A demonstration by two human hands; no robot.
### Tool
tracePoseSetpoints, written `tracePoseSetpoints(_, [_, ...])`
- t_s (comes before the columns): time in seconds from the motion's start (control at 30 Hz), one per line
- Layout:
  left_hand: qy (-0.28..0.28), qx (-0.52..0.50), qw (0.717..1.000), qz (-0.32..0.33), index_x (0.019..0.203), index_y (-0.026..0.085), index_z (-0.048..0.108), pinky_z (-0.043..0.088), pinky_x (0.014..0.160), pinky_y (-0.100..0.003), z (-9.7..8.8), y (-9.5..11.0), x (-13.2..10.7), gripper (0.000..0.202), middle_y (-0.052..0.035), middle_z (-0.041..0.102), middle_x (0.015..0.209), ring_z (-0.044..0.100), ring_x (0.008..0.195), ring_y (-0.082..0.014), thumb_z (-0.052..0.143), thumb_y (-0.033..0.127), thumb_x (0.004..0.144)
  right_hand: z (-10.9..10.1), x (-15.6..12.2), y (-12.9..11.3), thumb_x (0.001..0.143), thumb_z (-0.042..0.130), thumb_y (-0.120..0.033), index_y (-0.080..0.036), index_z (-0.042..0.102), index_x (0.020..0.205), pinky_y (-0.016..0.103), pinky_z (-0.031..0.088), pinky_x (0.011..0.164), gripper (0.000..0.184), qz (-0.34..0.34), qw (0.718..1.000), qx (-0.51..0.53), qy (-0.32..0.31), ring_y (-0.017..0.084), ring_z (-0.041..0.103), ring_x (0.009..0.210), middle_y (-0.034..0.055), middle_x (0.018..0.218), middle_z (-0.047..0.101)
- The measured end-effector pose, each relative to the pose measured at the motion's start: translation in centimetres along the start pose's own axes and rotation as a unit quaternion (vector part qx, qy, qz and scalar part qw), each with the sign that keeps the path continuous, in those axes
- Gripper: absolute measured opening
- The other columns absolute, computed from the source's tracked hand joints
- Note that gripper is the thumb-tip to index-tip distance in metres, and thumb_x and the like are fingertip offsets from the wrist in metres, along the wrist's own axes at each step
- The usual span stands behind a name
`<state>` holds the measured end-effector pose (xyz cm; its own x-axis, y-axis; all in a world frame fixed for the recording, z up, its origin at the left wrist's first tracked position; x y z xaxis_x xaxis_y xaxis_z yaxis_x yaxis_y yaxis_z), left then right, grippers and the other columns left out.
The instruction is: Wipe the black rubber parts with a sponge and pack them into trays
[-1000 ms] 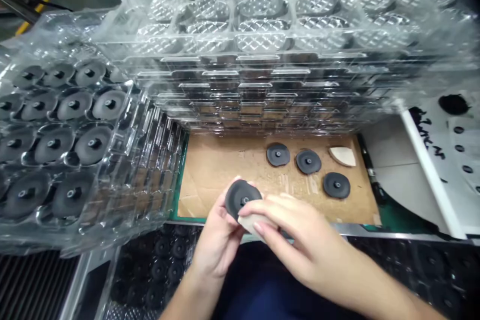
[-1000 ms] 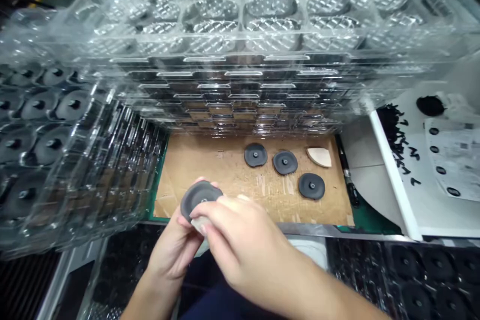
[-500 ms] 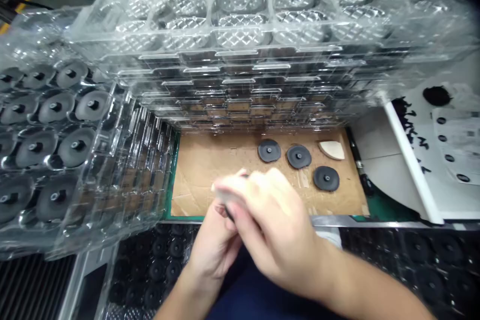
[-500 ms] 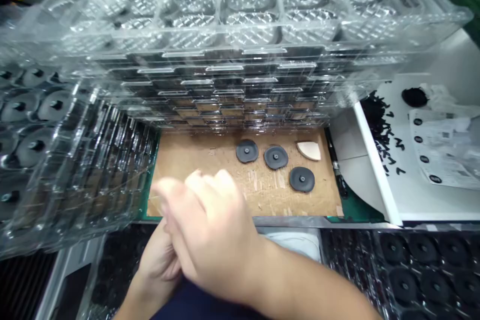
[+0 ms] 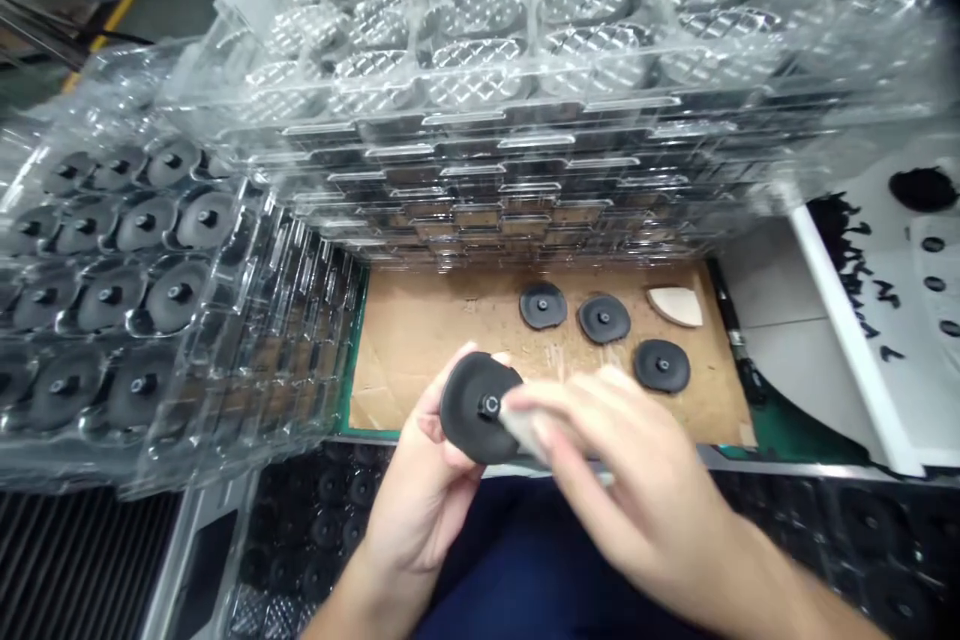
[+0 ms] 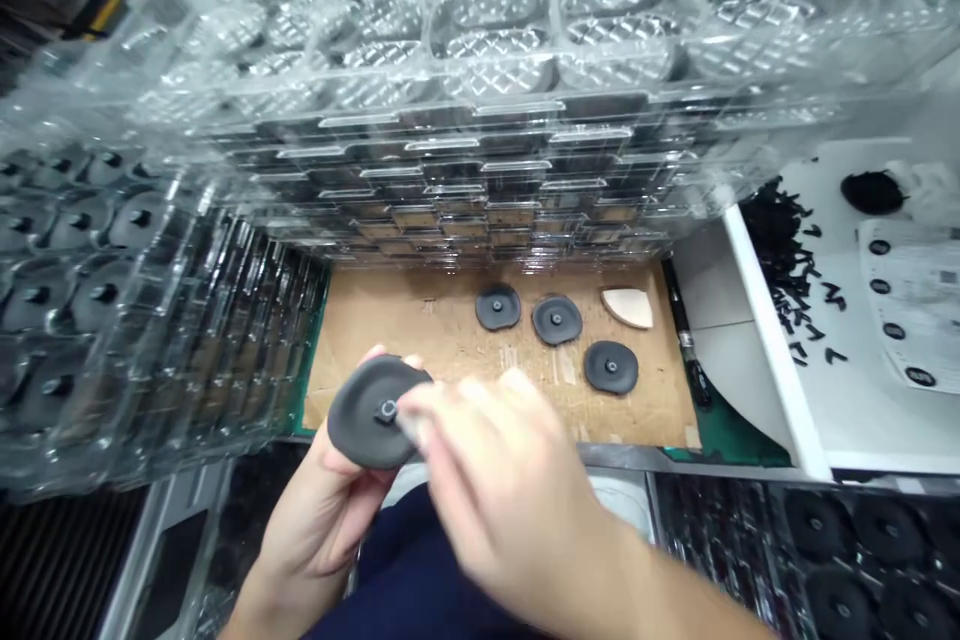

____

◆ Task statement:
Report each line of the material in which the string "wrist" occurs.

◆ Response area:
- Note that gripper is the thumb-tip to index-tip distance in metres, and thumb_x and the like are fingertip offsets from the wrist in metres, along the wrist's own axes at each step
`<state>` holds the measured end-effector pose (xyz cm; its own x-axis, y-axis; all in a world frame fixed for the recording, z up, its origin at the left wrist's first tracked position; x y z xaxis_x xaxis_y xaxis_z yaxis_x yaxis_y yaxis_z), left then right, grippers and the other columns left out.

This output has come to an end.